(Required work) Please write out the data exactly, line by line.

(Collected data)
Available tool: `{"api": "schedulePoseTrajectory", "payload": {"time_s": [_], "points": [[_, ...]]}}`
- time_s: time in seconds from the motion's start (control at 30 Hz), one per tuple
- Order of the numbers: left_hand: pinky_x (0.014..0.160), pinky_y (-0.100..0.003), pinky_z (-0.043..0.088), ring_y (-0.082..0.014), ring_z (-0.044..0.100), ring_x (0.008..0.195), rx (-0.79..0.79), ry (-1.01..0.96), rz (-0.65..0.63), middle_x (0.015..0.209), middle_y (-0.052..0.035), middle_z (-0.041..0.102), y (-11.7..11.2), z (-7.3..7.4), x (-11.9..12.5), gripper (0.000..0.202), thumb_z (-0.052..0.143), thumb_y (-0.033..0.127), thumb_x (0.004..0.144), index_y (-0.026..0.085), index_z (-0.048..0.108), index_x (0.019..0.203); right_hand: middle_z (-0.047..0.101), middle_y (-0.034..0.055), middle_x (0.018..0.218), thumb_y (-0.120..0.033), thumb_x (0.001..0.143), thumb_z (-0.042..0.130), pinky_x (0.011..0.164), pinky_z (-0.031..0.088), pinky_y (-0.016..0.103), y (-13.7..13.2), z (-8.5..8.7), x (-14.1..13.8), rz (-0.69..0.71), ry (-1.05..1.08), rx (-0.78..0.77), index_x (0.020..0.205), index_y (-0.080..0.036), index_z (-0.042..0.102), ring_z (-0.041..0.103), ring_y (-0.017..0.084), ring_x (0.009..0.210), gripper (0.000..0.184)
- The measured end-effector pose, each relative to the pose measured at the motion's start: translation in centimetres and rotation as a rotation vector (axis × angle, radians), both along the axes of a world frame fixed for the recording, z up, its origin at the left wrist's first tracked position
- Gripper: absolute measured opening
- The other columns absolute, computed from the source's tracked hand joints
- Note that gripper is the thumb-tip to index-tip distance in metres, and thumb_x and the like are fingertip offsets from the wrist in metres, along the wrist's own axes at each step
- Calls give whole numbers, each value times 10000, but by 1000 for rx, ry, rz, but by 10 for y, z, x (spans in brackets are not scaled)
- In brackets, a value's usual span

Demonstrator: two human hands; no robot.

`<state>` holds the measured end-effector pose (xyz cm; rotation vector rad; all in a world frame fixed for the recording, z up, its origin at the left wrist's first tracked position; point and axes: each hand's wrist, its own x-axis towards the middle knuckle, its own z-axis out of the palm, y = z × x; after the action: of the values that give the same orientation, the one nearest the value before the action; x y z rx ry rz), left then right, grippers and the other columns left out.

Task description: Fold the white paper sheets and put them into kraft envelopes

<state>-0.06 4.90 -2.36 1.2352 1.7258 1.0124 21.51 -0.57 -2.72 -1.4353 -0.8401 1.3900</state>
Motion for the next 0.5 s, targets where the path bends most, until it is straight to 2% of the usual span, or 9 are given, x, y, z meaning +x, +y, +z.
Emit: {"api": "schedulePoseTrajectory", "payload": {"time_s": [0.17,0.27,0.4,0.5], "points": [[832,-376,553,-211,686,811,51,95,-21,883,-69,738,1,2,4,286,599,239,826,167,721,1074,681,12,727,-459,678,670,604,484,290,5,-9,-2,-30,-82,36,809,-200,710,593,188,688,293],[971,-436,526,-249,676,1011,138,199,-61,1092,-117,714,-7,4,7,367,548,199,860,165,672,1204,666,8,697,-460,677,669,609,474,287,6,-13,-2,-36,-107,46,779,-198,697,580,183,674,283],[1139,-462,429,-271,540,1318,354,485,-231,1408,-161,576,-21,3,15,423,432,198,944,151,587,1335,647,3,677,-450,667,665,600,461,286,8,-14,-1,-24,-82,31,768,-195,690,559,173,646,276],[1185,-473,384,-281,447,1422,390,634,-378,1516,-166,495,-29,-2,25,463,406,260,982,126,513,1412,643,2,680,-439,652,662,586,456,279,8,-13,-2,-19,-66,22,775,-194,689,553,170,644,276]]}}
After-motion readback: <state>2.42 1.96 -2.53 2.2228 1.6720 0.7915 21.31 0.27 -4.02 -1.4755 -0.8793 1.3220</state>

(Exercise result)
Available tool: `{"api": "schedulePoseTrajectory", "payload": {"time_s": [_], "points": [[_, ...]]}}`
- time_s: time in seconds from the motion's start (control at 30 Hz), one per tuple
- Order of the numbers: left_hand: pinky_x (0.014..0.160), pinky_y (-0.100..0.003), pinky_z (-0.043..0.088), ring_y (-0.082..0.014), ring_z (-0.044..0.100), ring_x (0.008..0.195), rx (-0.79..0.79), ry (-1.01..0.96), rz (-0.65..0.63), middle_x (0.015..0.209), middle_y (-0.052..0.035), middle_z (-0.041..0.102), y (-11.7..11.2), z (-7.3..7.4), x (-11.9..12.5), gripper (0.000..0.202), thumb_z (-0.052..0.143), thumb_y (-0.033..0.127), thumb_x (0.004..0.144), index_y (-0.026..0.085), index_z (-0.048..0.108), index_x (0.019..0.203); right_hand: middle_z (-0.047..0.101), middle_y (-0.034..0.055), middle_x (0.018..0.218), thumb_y (-0.120..0.033), thumb_x (0.001..0.143), thumb_z (-0.042..0.130), pinky_x (0.011..0.164), pinky_z (-0.031..0.088), pinky_y (-0.016..0.103), y (-13.7..13.2), z (-8.5..8.7), x (-14.1..13.8), rz (-0.69..0.71), ry (-1.05..1.08), rx (-0.78..0.77), index_x (0.020..0.205), index_y (-0.080..0.036), index_z (-0.042..0.102), ring_z (-0.041..0.103), ring_y (-0.017..0.084), ring_x (0.009..0.210), gripper (0.000..0.184)
- The measured end-effector pose, each relative to the pose measured at the motion's start: translation in centimetres and rotation as a rotation vector (axis × angle, radians), both along the axes of a world frame fixed for the recording, z up, its origin at the left wrist's first tracked position
- Gripper: absolute measured opening
- The other columns absolute, computed from the source's tracked hand joints
- Note that gripper is the thumb-tip to index-tip distance in metres, and thumb_x and the like are fingertip offsets from the wrist in metres, along the wrist's own axes at each step
- Calls give whole numbers, each value times 10000, but by 1000 for rx, ry, rz, but by 10 for y, z, x (spans in brackets are not scaled)
- In brackets, a value's usual span

Demonstrator: two human hands; no robot.

`<state>` holds the measured end-effector pose (xyz cm; rotation vector rad; all in a world frame fixed for the recording, z up, its origin at the left wrist's first tracked position; point and axes: each hand's wrist, its own x-axis towards the middle knuckle, its own z-axis out of the palm, y = z × x; after the action: of the values that give the same orientation, the one nearest the value before the action; x y z rx ry rz), left then right, grippers and the other columns left out.

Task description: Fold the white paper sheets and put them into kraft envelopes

<state>-0.06 4.90 -2.36 1.2352 1.7258 1.0124 21.51 -0.57 -2.72 -1.4353 -0.8401 1.3900</state>
Motion for the next 0.5 s, targets where the path bends most, until it is straight to 2% of the usual span, or 9 are given, x, y, z meaning +x, +y, +z.
Emit: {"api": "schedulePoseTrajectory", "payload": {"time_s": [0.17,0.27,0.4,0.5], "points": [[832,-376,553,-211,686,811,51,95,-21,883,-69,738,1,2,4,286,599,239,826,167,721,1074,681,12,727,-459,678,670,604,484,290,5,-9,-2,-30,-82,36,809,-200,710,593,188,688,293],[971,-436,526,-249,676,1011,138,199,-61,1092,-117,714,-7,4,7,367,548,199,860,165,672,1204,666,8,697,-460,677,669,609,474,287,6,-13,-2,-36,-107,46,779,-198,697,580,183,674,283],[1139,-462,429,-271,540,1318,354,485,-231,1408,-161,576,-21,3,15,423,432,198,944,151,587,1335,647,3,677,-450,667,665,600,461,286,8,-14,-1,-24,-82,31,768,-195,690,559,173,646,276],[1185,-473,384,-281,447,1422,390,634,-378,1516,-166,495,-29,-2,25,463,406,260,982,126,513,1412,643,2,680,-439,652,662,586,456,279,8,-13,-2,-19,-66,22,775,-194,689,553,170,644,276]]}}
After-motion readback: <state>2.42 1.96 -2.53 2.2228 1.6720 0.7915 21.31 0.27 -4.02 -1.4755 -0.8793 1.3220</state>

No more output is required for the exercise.